In 2011, Democracy Blossomed

This was a year of freedom and hope across the globe.

|


In the time since the end of the Cold War, there have been many years in which advocates of freedom and democracy found endless reasons for gloom and few for hope. This was not one of those years.

January witnessed protests that led to the departure of Hosni Mubarak, who had ruled Egypt since 1981, and December brought the death of North Korea's Kim Jong Il, whose country erases any distinction between communism and hell. In between came obituaries for a reclusive resident of Abbottabad, Pakistan, who expired during an unscheduled meeting with U.S. Navy SEALs.

Muslims in the Middle East, which had been markedly resistant to the spread of liberty, were responsible for the year's most momentous human rights development. The "Arab spring" began last December when a young Tunisian produce vendor set himself on fire after being abused by police. His act sparked a mass uprising that on Jan. 14 induced tyrant Zine el-Abidine Ben Ali to flee the country.

Egyptians took to the streets chanting a slogan borrowed from Tunisia: "The people want the fall of the regime." Soon Mubarak was gone, making way for November elections. But before year's end, crowds returned to Cairo's Tahrir Square demanding that the military relinquish its remaining control.

Not all Arab rulers submitted to demands for change. Libya's Moammar Gadhafi fought for months to suppress an armed revolt assisted by NATO, only to be captured and unceremoniously killed.

Syria's Bashar al-Assad was more successful in his savagery, slaughtering some 5,000 constituents dissatisfied with his rule. The Arab League surprised him and the rest of the world by imposing sanctions.

Osama bin Laden died as he was simultaneously losing the military war with the United States and the political battle for the favor of Muslims the world over. The Economist magazine noted that "the most striking feature of the Arab spring remains the complete failure of violently radical Islam."

After decades of almost universal autocracy, Africa has experienced some 30 democratic transfers of power since 1991. In September, Zambian President Rupiah Banda lost at the polls and calmly stepped down. Nigerians re-elected President Goodluck Jonathan in a contest "largely free of the fraud, ballot-stealing and violence that have plagued elections since the country's return to democracy 12 years ago," according to The New York Times.

Liberian President Ellen Johnson Sirleaf won a share of the Nobel Peace Prize for helping to restore calm after a civil war, and then won an election boycotted by the opposition but praised by outside monitors. Laurent Gbagbo, whose forces killed thousands after he refused to accept his electoral defeat in Ivory Coast last year, is in The Hague awaiting trial for crimes against humanity.

The protests in the Arab world prompted a harsh response—in China, whose government, fearful of contagion, "cracked down on dissent to an extent we have not seen in over a decade," according to Human Rights Watch.
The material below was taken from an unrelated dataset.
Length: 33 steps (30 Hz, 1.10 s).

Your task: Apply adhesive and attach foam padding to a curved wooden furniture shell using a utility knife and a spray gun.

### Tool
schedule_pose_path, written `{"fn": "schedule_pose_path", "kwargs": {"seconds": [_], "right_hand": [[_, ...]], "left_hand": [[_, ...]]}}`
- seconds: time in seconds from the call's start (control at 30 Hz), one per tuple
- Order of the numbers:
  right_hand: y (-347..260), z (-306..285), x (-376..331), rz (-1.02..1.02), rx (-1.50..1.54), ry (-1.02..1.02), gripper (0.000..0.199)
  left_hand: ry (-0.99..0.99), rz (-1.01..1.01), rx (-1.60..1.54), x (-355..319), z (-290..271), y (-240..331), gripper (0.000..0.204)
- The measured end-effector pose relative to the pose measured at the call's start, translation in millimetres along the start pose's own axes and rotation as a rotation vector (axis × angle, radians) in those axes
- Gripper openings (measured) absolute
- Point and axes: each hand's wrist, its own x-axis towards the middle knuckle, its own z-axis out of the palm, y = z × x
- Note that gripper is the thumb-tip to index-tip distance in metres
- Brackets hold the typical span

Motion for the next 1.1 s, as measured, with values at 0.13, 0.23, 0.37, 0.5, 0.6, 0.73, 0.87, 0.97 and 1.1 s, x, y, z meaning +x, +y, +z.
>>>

Artist Ai Weiwei, who helped design the striking "Bird's Nest" stadium for the 2008 Beijing Olympics, was detained for three months for his political activism.

After the Burmese government released dissident leader Aung San Suu Kyi, who spent most of the past two decades in confinement, it offered reforms that persuaded her to run for parliament in the coming elections. The changes also convinced Hillary Clinton to become the first U.S. secretary of state to visit the country since 1955.

Russian Prime Minister Vladimir Putin, who presided over an election widely denounced as fraudulent, suffered the additional embarrassment of seeing his party get less than half the rigged vote.

In the country's biggest demonstrations since the 1991 fall of the Soviet Union, angry citizens marched in numerous cities demanding a "Russia without Putin" and wearing white ribbons as emblems of protest. The prime minister, showing his trademark flair for empathy and humor, said he thought the ribbons were condoms.

In Nicaragua, incumbent President Daniel Ortega won another term despite a constitutional provision barring him from being re-elected. Leftist President Hugo Chavez of Venezuela, who once referred to George W. Bush as "the devil," was more charitable to reputed socialist Barack Obama, calling him "a clown" and "an embarrassment."

The real embarrassment is the survival of despots who try to keep their countries frozen in time. But as many of them learned in 2011, spring can arrive without notice.